Sarkozy devant le conseil national de l'UMP : "désormais, quand il y a une grève, personne ne s'en aperçoit"[...] On peut réformer profondément les 35 heures, désormais on peut faire la politique pour laquelle on a été élu", a-t-il insisté.

Il croit donc avoir maté les syndicats et au delà il pense que tous les français sont matés, éduqués par la grâce de la réforme. Il s'en vante comme un adolescent ... A croire qu'il veut imiter Thatcher qui a cassé les mineurs et tous les mouvements sociaux dans un pays en crise.

Je ne sais pas pour vous mais ca me donne furieusement envie d'aller à la prochaine manifestation quelle qu'elle soit et de faire rentrer son sourire niaiseux dans la gorge au président de l'UMP en criant haut et fort : "eh Sarko, on est là, tu t'en aperçois ?!"

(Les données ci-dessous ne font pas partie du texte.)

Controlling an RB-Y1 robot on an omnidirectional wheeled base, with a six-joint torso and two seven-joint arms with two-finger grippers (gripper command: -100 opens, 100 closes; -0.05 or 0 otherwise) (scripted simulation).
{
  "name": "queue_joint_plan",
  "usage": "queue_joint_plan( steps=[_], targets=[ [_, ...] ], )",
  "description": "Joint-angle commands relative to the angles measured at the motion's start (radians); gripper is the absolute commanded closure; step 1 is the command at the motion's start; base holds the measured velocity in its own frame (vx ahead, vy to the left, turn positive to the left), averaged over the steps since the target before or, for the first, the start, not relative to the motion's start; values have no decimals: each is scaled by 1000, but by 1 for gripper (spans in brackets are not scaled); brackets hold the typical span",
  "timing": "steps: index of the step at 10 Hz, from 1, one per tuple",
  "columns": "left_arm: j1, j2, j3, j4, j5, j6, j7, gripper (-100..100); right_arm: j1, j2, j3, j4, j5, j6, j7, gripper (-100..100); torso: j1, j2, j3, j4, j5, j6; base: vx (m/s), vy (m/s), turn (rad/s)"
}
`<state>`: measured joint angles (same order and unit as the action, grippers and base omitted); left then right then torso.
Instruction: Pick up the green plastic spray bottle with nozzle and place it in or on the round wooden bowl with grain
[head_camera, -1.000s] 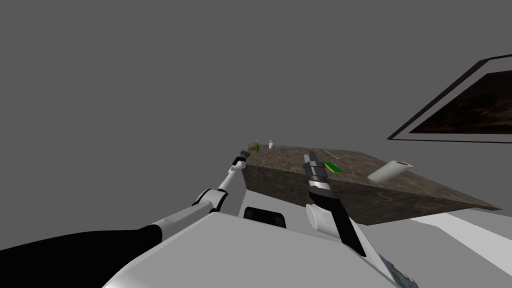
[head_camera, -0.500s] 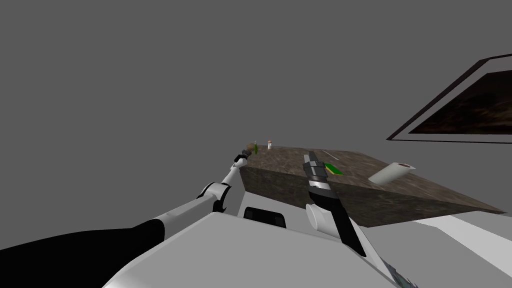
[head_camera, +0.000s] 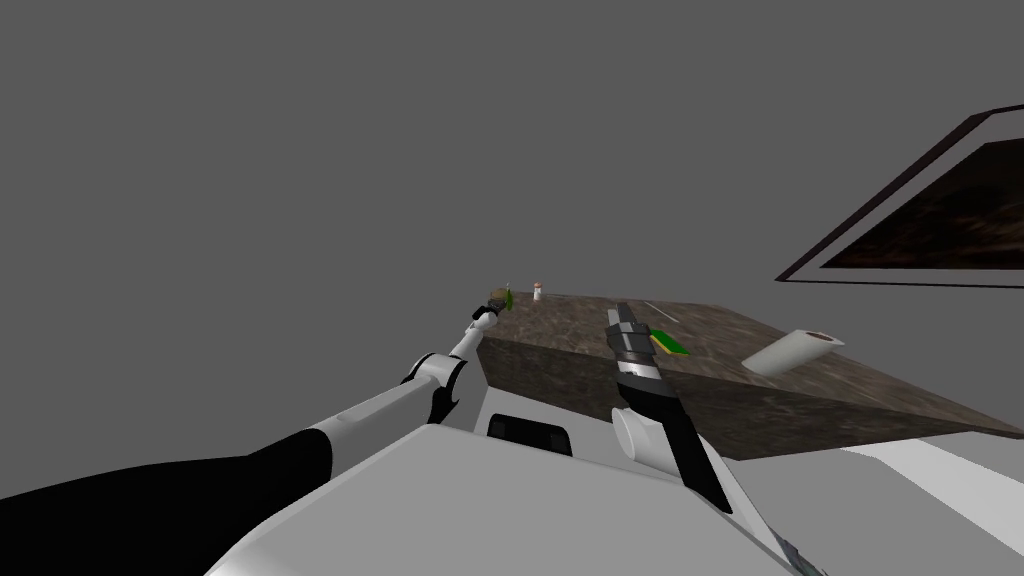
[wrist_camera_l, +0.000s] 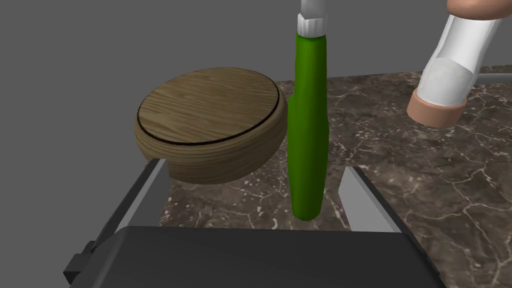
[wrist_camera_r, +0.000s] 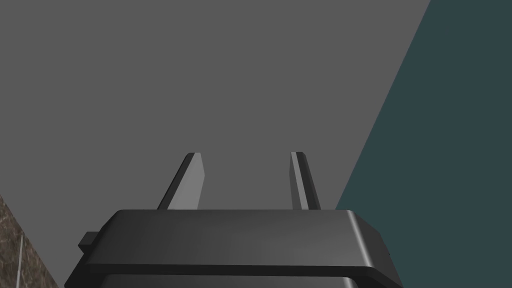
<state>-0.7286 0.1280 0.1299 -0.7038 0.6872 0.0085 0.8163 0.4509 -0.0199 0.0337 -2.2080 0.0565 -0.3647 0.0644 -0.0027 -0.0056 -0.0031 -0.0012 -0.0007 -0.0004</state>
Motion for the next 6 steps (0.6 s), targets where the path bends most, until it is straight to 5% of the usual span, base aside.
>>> queue_joint_plan(
  steps=[1,5,6],
  targets=[
    [-36,-19,37,38,1,30,18,-100,0,0,0,0,0,0,0,0,0,0,0,0,0,0,101,-30,-15],
    [-108,-48,69,121,20,56,55,-100,0,0,0,0,0,0,0,0,2,-1,-1,0,0,0,94,-2,8],
    [-101,-39,51,118,27,45,55,-100,0,0,0,0,0,0,0,0,3,0,0,0,1,0,31,5,1]
  ],
)
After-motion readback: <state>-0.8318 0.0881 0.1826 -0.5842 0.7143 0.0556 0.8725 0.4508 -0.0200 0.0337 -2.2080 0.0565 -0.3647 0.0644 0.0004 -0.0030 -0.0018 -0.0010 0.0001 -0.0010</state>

Il est censé être le président de tous les français, non ?

En fait c'est une provocation politique volontaire. En premier lieu, il fait plaisir à son camp en exacerbant le clivage gauche-droite. En second lieu il aiguillonne Besancenot et la gauche mouvementiste qui vont se poser en opposant frontaux. En troisième lieu, il veut pousser le PS à la surenchère ce qui doit le mener à la confusion et à l'éclatement.

Non mais c'est hallucinant : ce type va finir par mettre le feu à la France ! Vite on a besoin d'une gauche lucide et réactive qui parle d'une seule voix ! Il faut remettre la question sociale au coeur des débats ! Les termes de l'échange sont clairs pour Sarkozy, la rupture c'est cela : renoncez à vos acquis sociaux et vous aurez la prospérité.

Mais aujourd'hui les français voient ce à quoi ils renoncent sans voir de résultats économiques, d'où le pessimisme général. Le pari de Sarkozy maintenant que le "choc de confiance" du paquet fiscal ne s'est pas produit, c'est que le ciel finira par se dégager. La promesse Thatcherienne était la même. On connait la suite : la victoire d'un centre gauche moderne et l'avènement de Tony Blair. Nous savons ce qu'il nous reste à faire.